Todos los que fueron testigos del asesinato escucharon aquello. Los nuevos guardias pretorianas no pidieron disculpas. Simplemente se largaron. El niño quedó postrado como un falso enemigo que alguien mandó a aniquilar. Uno de sus amigos lloró como adolescente asustado. El susto fue tal que hasta un dedo se metió en la boca como si estuviera en el vientre de su madre. Ni siquiera imaginaba que aquello era parte de una carnicería de purificación que un demente ordenó para proteger su pandilla. Lo peor es que esa muerte fue un error. Ninguna muerte se justifica, pero esa fue un error.
Los amigos del muchacho que moriría poco después, quedaron fríos. El poder que da las armas actuó a su antojo. Ahora ninguno de los amigos del muerto quieren salir de sus casas. Ellos también tienen miedo. Ya ni saben a qué temer. No quieren que la historia de su amigo les siga como una maldición.
Los pandilleros se comportaron como sicarios de sangre fría que caminan por el mundo sin amo, sin Dios y sin ley. Simplemente dijeron: «nos equivocamos». Nada más.
Pero no solo eso pasa aquí en un país donde si la sociedad rehúsa a responder a ese tipo desafíos, su existencia, no tendrá sentido.
Como si el asesinato de ese muchacho fuese poco, el fin de semana pasada escuché al jefe de medicatura forense, Dr. Fortín Magaña, que hay barriadas del país donde hasta a quienes van a recoger los cuerpos de los muertos, los criminales les cobran “renta” o peaje. Si quienes trabajan en la morgue judicial no pagan, los muertos se quedan en el suelo y nadie los retira de ahí.
El país está sitiado por un grupo de energúmenos. Nos hemos vuelto como los viejos bárbaros. Llevamos adentro la esquizofrenia del bien o el mal. A veces ya ni siquiera sabemos si la oscuridad es distinta a la luz.

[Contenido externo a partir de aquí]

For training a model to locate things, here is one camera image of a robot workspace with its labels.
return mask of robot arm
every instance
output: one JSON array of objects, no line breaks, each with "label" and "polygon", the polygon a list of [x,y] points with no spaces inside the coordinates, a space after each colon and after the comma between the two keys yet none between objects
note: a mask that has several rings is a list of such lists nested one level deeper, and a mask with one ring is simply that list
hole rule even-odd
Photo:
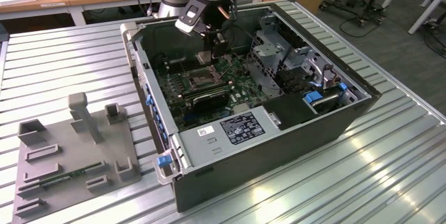
[{"label": "robot arm", "polygon": [[235,20],[235,6],[235,0],[161,0],[157,16],[179,16],[177,29],[187,35],[195,32],[203,38],[201,62],[224,55],[227,41],[221,36],[221,27],[227,20]]}]

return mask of metal slotted surface
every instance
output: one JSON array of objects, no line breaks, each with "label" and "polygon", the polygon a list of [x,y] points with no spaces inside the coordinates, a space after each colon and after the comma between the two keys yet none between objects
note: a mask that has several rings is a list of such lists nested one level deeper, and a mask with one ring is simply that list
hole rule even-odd
[{"label": "metal slotted surface", "polygon": [[17,124],[34,117],[44,124],[68,119],[64,96],[77,91],[86,92],[89,111],[108,102],[125,106],[143,177],[33,223],[446,221],[443,116],[303,8],[277,5],[383,93],[338,140],[177,213],[171,187],[159,185],[149,162],[155,146],[119,41],[121,22],[16,34],[0,92],[0,224],[12,217]]}]

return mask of green pcb
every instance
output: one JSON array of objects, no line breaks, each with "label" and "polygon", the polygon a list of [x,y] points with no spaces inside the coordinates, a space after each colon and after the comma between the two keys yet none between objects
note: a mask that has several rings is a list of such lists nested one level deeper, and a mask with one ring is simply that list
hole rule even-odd
[{"label": "green pcb", "polygon": [[[209,66],[181,69],[176,73],[169,73],[165,63],[156,69],[155,75],[180,131],[232,115],[232,108],[240,104],[253,108],[267,100],[245,69],[244,56],[227,55]],[[219,104],[205,112],[193,112],[193,99],[219,92],[229,96],[227,104],[223,107]]]}]

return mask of white label
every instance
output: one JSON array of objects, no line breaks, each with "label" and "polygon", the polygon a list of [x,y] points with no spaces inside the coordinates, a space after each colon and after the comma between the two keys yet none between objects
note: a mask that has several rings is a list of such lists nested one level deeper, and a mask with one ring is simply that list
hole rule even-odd
[{"label": "white label", "polygon": [[207,126],[207,127],[201,128],[201,129],[197,129],[196,132],[197,132],[197,135],[201,137],[205,134],[209,134],[209,133],[213,132],[213,127],[212,126]]},{"label": "white label", "polygon": [[41,4],[40,7],[64,6],[64,5],[65,5],[65,3],[60,2],[60,3]]}]

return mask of gray carpet floor
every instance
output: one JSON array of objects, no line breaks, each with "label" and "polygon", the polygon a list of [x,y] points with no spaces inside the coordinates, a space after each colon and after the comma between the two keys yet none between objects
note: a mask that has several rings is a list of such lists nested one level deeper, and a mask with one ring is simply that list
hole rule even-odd
[{"label": "gray carpet floor", "polygon": [[[414,35],[407,33],[424,11],[419,6],[422,2],[423,0],[392,0],[382,25],[363,38],[350,37],[339,30],[339,24],[354,15],[328,7],[316,16],[423,100],[446,114],[446,59],[427,48],[423,29]],[[443,12],[444,9],[438,7],[431,16],[436,18]],[[352,35],[362,35],[374,27],[375,24],[368,23],[364,28],[359,28],[348,22],[343,29]],[[446,44],[446,28],[438,37]],[[440,45],[431,36],[426,40],[440,51]]]}]

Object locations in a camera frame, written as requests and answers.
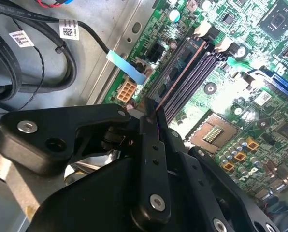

Conozco a Ricardo Perdomo, el ministro de Seguridad. Es un hombre inteligente, bueno, trabajador. No es criminólogo. Es economista. Sé, y me consta, que ha hecho todo lo que está a su alcance para que esa sociedad se pacifique, se ordene, se respete. Pero cuando se conoce la forma cómo murió ese niño de 15 años, no queda más que reconocer que vivimos en una falsa pero feroz lucha interna. Y si no creamos válvulas de control social o redes de seguridad, aquí nadie puede descartar hasta un colapso general.
No soy pesimista. No me gustan los pesimistas. Pero a veces solemos echarle la culpa de esta esquizofrenia a todos menos a nosotros mismos. Y hay ocasiones en las que inventamos razones concretas pero estúpidas para justificar esta matanza mutua.
La violencia es una inmensa complejidad. Pero a veces esa complejidad se ataca con respuestas simples y absolutas. En asuntos de seguridad o creamos, urgentemente, los remedios, o seremos esclavizados por la violencia. En el fondo, ese es mi mayor temor. Mi problema es que no sé, siquiera, cómo debemos comenzar a recuperar una dignidad que quizá perdimos hace bastante tiempo.